***** Stored data
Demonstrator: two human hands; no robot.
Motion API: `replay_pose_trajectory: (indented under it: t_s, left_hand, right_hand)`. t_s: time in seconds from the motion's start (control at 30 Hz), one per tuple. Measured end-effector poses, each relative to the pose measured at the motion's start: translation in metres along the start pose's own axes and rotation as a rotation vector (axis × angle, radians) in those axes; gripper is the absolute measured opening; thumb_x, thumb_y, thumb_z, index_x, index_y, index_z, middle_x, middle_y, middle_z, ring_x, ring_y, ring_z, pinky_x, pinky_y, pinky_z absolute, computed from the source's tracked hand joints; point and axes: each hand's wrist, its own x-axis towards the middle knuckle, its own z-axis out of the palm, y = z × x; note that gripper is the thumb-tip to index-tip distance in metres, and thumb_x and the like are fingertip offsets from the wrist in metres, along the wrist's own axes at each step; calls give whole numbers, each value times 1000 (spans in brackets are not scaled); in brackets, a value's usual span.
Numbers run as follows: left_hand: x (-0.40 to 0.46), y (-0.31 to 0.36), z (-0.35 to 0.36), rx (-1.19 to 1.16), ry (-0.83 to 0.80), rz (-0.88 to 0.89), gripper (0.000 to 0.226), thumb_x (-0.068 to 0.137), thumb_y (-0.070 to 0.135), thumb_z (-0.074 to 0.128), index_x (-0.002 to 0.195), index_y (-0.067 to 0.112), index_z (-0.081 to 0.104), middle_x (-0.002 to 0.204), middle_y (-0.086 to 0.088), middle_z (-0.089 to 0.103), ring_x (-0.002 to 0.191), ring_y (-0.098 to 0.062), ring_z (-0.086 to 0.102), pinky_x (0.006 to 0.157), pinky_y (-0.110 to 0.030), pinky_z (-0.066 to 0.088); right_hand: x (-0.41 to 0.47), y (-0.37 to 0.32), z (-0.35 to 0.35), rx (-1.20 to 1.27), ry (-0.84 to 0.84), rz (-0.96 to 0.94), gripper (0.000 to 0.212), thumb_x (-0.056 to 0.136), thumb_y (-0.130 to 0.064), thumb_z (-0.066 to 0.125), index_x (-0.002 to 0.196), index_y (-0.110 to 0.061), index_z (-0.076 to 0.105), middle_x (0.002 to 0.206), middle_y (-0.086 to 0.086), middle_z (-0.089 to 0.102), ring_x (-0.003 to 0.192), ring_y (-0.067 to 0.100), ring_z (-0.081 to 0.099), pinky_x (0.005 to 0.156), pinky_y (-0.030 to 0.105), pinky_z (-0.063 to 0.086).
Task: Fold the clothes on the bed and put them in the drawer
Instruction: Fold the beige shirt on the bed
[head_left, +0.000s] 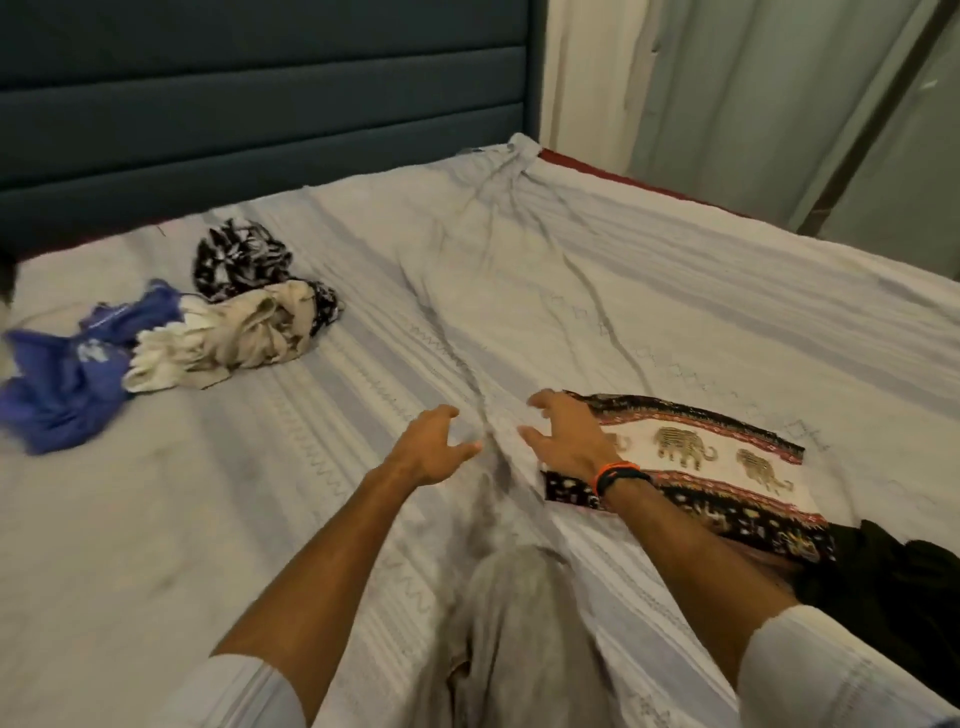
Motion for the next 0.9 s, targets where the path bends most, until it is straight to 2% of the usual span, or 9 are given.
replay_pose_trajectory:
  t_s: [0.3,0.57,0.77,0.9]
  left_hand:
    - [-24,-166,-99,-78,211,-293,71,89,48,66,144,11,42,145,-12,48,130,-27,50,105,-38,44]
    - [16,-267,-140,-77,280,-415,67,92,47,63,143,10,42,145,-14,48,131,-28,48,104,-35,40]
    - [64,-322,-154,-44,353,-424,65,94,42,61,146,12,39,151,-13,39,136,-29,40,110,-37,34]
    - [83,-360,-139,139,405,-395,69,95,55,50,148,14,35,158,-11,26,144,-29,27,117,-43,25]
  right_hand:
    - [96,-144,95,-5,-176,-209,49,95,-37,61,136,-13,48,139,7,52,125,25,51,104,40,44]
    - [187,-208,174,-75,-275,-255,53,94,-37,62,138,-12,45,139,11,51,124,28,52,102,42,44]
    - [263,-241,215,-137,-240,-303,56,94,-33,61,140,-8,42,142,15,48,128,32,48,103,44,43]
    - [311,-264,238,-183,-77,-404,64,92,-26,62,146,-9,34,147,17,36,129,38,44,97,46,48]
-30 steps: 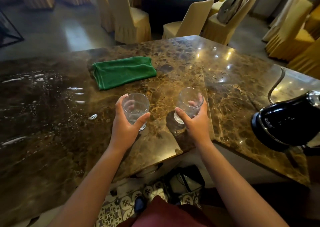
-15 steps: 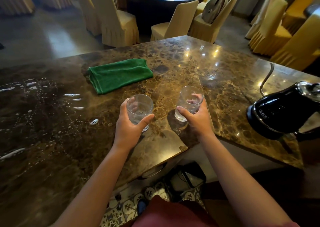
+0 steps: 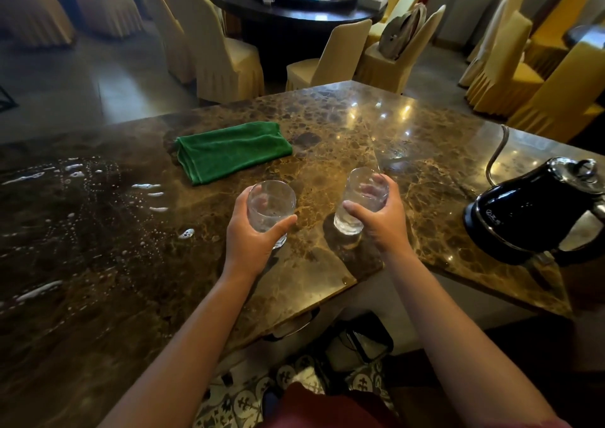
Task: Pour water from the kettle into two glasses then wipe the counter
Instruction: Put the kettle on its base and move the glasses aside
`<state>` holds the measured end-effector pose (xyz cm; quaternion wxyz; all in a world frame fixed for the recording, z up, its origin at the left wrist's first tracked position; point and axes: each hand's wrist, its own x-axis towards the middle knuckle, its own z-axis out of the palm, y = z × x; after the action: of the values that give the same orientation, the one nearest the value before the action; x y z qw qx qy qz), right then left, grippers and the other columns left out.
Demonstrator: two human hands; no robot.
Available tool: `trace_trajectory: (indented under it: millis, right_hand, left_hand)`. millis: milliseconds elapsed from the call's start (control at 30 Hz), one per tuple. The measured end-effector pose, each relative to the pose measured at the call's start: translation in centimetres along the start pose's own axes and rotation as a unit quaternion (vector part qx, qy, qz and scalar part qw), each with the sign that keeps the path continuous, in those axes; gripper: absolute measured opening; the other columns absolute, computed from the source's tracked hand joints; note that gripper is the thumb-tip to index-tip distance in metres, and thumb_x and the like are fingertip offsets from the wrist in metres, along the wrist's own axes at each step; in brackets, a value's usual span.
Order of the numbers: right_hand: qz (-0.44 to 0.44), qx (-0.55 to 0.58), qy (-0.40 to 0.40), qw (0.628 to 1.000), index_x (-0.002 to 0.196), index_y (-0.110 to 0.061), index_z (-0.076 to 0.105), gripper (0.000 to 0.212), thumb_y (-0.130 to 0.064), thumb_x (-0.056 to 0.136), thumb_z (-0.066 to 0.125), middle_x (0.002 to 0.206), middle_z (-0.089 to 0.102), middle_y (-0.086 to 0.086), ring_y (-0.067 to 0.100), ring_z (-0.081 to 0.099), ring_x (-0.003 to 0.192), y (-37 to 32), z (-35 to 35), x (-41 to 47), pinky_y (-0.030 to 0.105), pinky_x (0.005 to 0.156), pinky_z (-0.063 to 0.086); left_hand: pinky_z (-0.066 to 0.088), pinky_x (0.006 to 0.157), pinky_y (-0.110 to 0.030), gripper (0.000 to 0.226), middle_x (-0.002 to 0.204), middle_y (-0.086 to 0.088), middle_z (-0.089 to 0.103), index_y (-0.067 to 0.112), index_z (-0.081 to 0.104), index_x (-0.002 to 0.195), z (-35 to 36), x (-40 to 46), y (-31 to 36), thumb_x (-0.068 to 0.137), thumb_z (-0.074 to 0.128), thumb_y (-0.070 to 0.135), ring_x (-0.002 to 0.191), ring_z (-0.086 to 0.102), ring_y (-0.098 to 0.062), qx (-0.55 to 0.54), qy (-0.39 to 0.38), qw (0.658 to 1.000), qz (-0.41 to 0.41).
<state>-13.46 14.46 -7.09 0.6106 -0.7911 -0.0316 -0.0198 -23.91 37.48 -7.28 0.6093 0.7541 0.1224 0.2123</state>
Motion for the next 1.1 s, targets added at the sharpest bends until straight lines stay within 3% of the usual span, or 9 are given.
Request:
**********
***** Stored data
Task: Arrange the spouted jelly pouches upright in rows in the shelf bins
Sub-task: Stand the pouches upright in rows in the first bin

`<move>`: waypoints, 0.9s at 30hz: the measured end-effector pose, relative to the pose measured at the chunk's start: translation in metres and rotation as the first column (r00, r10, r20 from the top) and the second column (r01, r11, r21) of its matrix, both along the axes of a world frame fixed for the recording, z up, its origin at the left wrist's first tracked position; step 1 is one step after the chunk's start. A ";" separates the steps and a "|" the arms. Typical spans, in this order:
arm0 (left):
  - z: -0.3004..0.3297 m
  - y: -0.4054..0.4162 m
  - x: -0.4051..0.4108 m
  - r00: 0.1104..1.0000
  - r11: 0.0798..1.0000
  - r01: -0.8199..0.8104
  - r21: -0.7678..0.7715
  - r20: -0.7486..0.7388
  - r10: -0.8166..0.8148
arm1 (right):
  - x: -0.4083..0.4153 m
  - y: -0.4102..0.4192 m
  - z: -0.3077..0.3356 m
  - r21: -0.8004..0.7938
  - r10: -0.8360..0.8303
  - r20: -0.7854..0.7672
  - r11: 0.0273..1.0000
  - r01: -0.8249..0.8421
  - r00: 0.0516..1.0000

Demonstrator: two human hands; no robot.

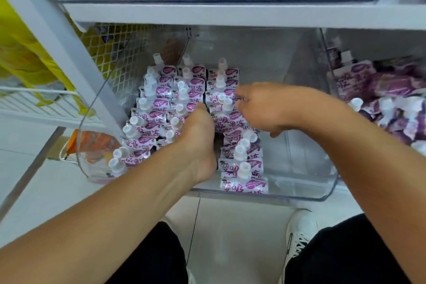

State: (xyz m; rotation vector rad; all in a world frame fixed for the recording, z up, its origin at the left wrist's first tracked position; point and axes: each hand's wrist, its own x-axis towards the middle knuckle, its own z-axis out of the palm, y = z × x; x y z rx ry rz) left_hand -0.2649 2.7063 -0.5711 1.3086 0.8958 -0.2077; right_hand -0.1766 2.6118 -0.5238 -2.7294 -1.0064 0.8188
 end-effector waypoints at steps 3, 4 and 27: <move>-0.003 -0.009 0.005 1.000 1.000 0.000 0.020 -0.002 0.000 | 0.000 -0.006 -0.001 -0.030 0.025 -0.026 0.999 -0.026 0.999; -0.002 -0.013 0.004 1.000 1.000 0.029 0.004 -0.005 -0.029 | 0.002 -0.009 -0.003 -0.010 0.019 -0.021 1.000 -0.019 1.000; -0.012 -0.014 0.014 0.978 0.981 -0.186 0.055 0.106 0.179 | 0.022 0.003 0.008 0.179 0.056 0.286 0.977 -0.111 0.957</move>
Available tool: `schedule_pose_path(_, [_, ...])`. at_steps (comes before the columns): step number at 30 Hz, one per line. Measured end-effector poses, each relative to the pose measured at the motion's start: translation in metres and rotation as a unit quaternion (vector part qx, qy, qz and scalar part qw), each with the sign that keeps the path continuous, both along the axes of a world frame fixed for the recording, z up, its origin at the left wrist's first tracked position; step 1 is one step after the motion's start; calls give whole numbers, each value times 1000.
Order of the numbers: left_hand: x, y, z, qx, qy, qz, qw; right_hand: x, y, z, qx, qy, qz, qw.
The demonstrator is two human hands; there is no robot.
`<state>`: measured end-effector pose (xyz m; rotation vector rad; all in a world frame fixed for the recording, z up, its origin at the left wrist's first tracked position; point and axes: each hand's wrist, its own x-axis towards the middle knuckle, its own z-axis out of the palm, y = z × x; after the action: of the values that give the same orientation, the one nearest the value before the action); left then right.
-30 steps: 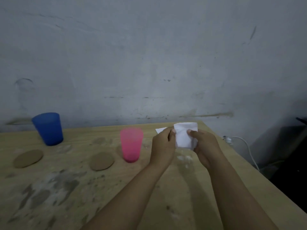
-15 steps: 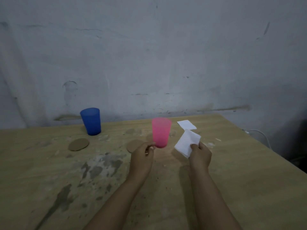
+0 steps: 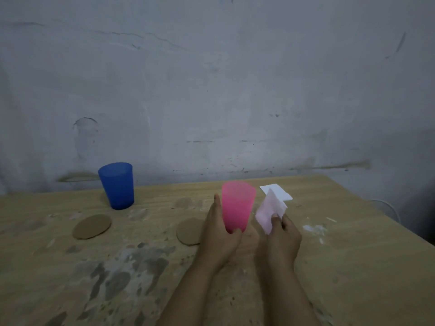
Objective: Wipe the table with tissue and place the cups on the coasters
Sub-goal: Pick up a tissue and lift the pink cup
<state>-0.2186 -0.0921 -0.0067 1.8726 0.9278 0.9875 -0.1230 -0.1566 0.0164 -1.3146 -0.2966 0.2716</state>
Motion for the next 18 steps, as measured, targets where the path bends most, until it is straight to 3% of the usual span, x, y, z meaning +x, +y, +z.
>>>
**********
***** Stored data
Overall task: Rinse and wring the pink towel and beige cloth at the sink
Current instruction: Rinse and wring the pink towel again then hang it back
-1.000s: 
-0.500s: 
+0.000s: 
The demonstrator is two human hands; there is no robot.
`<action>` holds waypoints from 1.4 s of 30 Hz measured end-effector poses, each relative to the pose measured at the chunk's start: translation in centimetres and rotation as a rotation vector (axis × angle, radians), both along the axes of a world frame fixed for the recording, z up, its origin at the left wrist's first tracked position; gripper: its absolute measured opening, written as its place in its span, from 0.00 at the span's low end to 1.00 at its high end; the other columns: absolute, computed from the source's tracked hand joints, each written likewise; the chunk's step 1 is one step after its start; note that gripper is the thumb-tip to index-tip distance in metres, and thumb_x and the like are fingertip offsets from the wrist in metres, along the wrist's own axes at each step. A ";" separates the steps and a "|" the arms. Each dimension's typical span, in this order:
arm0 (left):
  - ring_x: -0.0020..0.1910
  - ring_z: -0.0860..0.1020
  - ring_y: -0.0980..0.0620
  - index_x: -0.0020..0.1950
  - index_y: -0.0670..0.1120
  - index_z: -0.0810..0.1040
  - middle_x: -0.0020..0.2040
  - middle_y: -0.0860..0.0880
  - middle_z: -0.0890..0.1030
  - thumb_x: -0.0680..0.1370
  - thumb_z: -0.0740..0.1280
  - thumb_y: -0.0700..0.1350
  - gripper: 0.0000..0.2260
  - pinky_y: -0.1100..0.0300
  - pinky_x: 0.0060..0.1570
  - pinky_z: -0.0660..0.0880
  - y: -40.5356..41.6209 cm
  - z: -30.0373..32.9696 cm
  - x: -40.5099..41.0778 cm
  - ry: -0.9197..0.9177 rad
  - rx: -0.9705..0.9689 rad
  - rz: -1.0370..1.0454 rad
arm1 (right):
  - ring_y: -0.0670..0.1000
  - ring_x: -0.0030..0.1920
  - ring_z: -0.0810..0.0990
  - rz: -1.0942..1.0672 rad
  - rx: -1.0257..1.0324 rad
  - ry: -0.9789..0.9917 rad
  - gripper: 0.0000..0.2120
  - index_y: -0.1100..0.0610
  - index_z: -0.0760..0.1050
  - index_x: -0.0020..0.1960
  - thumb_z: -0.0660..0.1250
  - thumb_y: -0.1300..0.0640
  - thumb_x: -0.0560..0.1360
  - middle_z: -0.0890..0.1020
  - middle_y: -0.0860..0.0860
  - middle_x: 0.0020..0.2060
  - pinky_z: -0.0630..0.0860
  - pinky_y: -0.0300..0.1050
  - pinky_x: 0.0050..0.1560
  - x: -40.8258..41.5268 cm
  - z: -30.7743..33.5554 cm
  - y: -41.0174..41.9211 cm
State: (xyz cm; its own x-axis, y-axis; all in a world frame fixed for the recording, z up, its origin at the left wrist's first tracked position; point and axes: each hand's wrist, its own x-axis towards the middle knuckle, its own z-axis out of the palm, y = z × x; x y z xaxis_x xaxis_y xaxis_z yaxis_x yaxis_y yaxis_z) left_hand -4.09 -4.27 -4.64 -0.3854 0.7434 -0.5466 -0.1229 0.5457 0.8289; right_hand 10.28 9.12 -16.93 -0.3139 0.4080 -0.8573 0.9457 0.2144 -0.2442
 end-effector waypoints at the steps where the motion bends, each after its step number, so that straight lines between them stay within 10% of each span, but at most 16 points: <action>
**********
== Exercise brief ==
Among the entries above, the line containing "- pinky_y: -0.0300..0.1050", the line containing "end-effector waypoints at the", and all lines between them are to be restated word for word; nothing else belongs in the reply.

== Exercise answer ==
  - pinky_y: -0.0300..0.1050
  - pinky_x: 0.0050..0.1560
  - x: -40.8258..41.5268 cm
  - z: -30.7743..33.5554 cm
  - y: -41.0174..41.9211 cm
State: (xyz cm; its own x-axis, y-axis; all in a world frame fixed for the recording, z up, its origin at the left wrist's first tracked position; point and axes: each hand's wrist, its own x-axis towards the middle knuckle, its own z-axis out of the palm, y = z × x; x y z xaxis_x xaxis_y xaxis_z yaxis_x yaxis_y yaxis_z) left_hand -4.09 -4.27 -4.64 -0.3854 0.7434 -0.5466 -0.1229 0.5457 0.8289; right_hand 10.28 9.12 -16.93 -0.3139 0.4080 -0.8573 0.9457 0.2144 -0.2442
 end-effector waypoints at the steps where the motion bends, each after its step number, so that straight lines between them stay within 10% of each span, but at most 16 points: <action>

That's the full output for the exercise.